→ **Data**
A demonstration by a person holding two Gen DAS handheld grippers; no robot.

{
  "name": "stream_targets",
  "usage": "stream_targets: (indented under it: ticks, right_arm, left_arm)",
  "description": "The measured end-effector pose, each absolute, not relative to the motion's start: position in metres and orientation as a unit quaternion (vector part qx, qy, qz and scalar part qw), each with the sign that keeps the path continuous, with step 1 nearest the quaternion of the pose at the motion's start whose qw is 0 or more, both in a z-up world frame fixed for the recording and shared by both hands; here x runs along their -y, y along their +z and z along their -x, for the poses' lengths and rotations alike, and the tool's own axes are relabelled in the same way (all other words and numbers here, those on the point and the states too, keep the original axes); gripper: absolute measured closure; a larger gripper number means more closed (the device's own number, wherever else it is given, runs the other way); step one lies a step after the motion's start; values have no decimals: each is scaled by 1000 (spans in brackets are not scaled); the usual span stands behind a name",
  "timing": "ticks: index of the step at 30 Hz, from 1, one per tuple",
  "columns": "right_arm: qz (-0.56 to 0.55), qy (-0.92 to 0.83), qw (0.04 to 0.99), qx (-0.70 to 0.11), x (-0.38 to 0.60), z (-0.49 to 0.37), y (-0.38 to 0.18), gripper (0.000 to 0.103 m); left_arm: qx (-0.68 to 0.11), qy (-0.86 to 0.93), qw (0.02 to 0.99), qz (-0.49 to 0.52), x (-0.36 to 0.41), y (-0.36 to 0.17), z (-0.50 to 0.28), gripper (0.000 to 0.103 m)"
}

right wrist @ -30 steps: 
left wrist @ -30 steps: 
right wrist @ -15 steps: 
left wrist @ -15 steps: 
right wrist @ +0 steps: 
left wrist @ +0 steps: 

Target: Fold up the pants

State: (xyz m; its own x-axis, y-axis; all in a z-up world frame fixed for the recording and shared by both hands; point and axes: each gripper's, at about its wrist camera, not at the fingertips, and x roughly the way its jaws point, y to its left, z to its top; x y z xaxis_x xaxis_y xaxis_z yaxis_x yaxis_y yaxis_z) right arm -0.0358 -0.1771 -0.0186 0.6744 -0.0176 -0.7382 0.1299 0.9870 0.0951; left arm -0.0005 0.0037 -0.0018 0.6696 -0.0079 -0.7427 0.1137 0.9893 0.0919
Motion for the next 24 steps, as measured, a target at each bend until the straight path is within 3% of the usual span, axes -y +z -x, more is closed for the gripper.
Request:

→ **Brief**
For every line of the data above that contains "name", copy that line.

→ **The answer**
  "name": "stream_targets",
  "description": "The measured end-effector pose, each absolute, not relative to the motion's start: position in metres and orientation as a unit quaternion (vector part qx, qy, qz and scalar part qw), each with the sign that keeps the path continuous, with step 1 nearest the quaternion of the pose at the motion's start whose qw is 0 or more, both in a z-up world frame fixed for the recording and shared by both hands; here x runs along their -y, y along their +z and z along their -x, for the poses' lengths and rotations alike, and the tool's own axes are relabelled in the same way (all other words and numbers here, those on the point and the states too, keep the original axes); gripper: absolute measured closure; a larger gripper number means more closed (the device's own number, wherever else it is given, runs the other way); step one lies a step after the motion's start; values have no decimals: each is scaled by 1000 (spans in brackets are not scaled); the usual span stands behind a name",

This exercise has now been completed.